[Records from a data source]
- Opening Delimiter -

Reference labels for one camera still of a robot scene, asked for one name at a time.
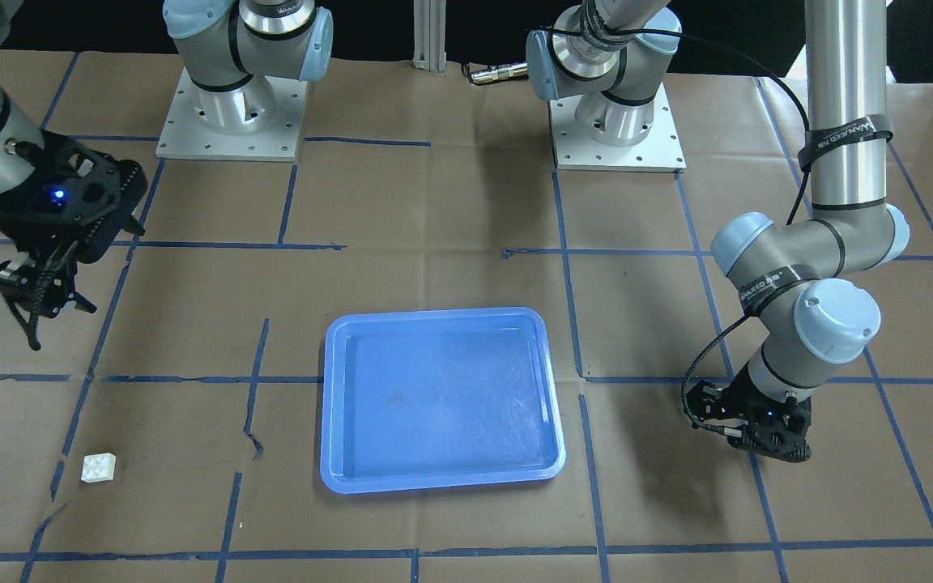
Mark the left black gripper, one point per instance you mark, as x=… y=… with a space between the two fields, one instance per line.
x=710 y=399

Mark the white block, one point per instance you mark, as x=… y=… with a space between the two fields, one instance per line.
x=98 y=467

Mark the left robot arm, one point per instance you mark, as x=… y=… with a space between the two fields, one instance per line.
x=613 y=54

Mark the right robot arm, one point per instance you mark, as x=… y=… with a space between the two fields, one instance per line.
x=14 y=124

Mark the blue plastic tray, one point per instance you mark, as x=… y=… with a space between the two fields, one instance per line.
x=438 y=398

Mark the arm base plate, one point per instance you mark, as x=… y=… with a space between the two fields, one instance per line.
x=260 y=121
x=616 y=125

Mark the aluminium frame post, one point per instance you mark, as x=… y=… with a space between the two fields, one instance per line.
x=428 y=30

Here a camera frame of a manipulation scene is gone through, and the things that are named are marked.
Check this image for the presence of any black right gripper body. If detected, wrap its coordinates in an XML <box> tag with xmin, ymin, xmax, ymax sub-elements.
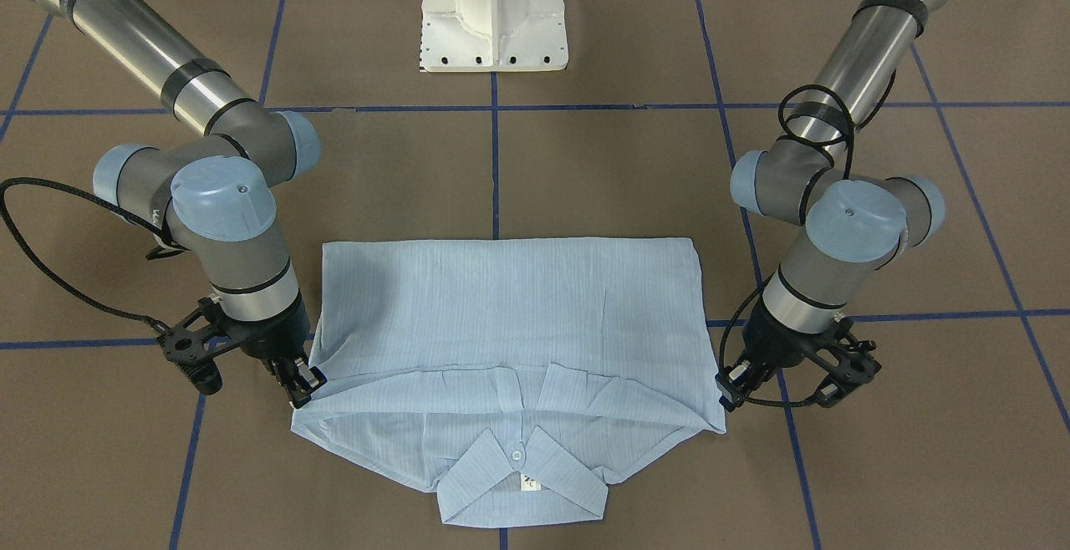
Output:
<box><xmin>243</xmin><ymin>293</ymin><xmax>310</xmax><ymax>384</ymax></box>

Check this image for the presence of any light blue button-up shirt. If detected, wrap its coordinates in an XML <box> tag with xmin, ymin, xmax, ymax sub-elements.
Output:
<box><xmin>291</xmin><ymin>236</ymin><xmax>727</xmax><ymax>528</ymax></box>

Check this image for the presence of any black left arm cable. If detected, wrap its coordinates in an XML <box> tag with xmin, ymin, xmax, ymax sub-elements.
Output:
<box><xmin>717</xmin><ymin>0</ymin><xmax>899</xmax><ymax>409</ymax></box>

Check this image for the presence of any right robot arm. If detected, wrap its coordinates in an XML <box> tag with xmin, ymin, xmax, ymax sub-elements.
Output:
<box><xmin>3</xmin><ymin>0</ymin><xmax>326</xmax><ymax>409</ymax></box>

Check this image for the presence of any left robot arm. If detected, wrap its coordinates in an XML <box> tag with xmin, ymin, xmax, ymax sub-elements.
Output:
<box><xmin>717</xmin><ymin>0</ymin><xmax>948</xmax><ymax>410</ymax></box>

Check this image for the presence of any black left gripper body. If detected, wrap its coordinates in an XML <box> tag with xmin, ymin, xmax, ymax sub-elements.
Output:
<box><xmin>732</xmin><ymin>299</ymin><xmax>830</xmax><ymax>391</ymax></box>

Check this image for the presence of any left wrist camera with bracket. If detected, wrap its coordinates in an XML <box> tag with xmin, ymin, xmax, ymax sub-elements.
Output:
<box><xmin>806</xmin><ymin>315</ymin><xmax>882</xmax><ymax>408</ymax></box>

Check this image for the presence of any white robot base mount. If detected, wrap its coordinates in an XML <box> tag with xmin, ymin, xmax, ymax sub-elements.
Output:
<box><xmin>418</xmin><ymin>0</ymin><xmax>569</xmax><ymax>73</ymax></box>

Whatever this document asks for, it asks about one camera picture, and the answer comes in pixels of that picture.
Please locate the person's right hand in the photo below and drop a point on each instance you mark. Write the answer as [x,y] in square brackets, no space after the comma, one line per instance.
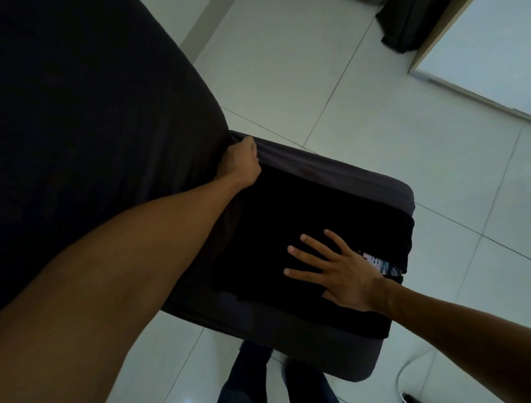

- Closing Delimiter -

**Problem to solve:** Could the entries above be written out word for word, with no pictures?

**Output:**
Reference labels for one camera still of a robot scene, asked for one name at a time.
Mark the left black gripper, one point per instance you mark, as x=… y=… with a space between the two fields, one instance per line.
x=710 y=399

Mark the white block, one point per instance you mark, as x=… y=… with a space between the two fields, one instance per line.
x=98 y=467

Mark the left robot arm, one point per instance you mark, as x=… y=… with a space between the two fields, one instance per line.
x=613 y=54

Mark the right robot arm, one point per instance you mark, as x=… y=… with a space between the two fields, one instance per line.
x=14 y=124

Mark the blue plastic tray, one point per instance you mark, as x=… y=… with a space between the two fields, one instance per line.
x=438 y=398

Mark the arm base plate, one point per instance you mark, as x=… y=… with a space between the two fields, one instance per line.
x=260 y=121
x=616 y=125

Mark the aluminium frame post, one point per instance you mark, as x=… y=… with a space between the two fields, one instance per line.
x=428 y=30

Here a camera frame of a manipulation scene is gone through, and the things that are named are marked.
Check this image for the presence of any black right gripper body. If detected, wrap its coordinates in an XML <box> tag with xmin, ymin, xmax, ymax sub-elements.
Output:
<box><xmin>243</xmin><ymin>293</ymin><xmax>310</xmax><ymax>384</ymax></box>

Check this image for the presence of any light blue button-up shirt. If detected, wrap its coordinates in an XML <box> tag with xmin, ymin, xmax, ymax sub-elements.
Output:
<box><xmin>291</xmin><ymin>236</ymin><xmax>727</xmax><ymax>528</ymax></box>

Check this image for the presence of any black left arm cable. If detected, wrap its coordinates in an XML <box> tag with xmin, ymin, xmax, ymax sub-elements.
Output:
<box><xmin>717</xmin><ymin>0</ymin><xmax>899</xmax><ymax>409</ymax></box>

Check this image for the presence of any right robot arm. If detected, wrap its coordinates in an XML <box> tag with xmin, ymin, xmax, ymax sub-elements.
Output:
<box><xmin>3</xmin><ymin>0</ymin><xmax>326</xmax><ymax>409</ymax></box>

Check this image for the presence of any left robot arm. If detected, wrap its coordinates in an XML <box> tag with xmin, ymin, xmax, ymax sub-elements.
Output:
<box><xmin>717</xmin><ymin>0</ymin><xmax>948</xmax><ymax>410</ymax></box>

Check this image for the presence of any black left gripper body. If detected, wrap its coordinates in an XML <box> tag with xmin, ymin, xmax, ymax sub-elements.
Output:
<box><xmin>732</xmin><ymin>299</ymin><xmax>830</xmax><ymax>391</ymax></box>

Check this image for the presence of any left wrist camera with bracket. If detected, wrap its coordinates in an XML <box> tag with xmin, ymin, xmax, ymax sub-elements.
Output:
<box><xmin>806</xmin><ymin>315</ymin><xmax>882</xmax><ymax>408</ymax></box>

Check this image for the presence of any white robot base mount. If detected, wrap its coordinates in an XML <box> tag with xmin, ymin, xmax, ymax sub-elements.
Output:
<box><xmin>418</xmin><ymin>0</ymin><xmax>569</xmax><ymax>73</ymax></box>

Whatever this document asks for, it asks about one camera picture, and the answer comes in pixels of that picture.
Please locate the person's right hand in the photo below and drop a point on each instance you mark. Write the answer as [x,y] in square brackets, no space after the comma, one line per instance.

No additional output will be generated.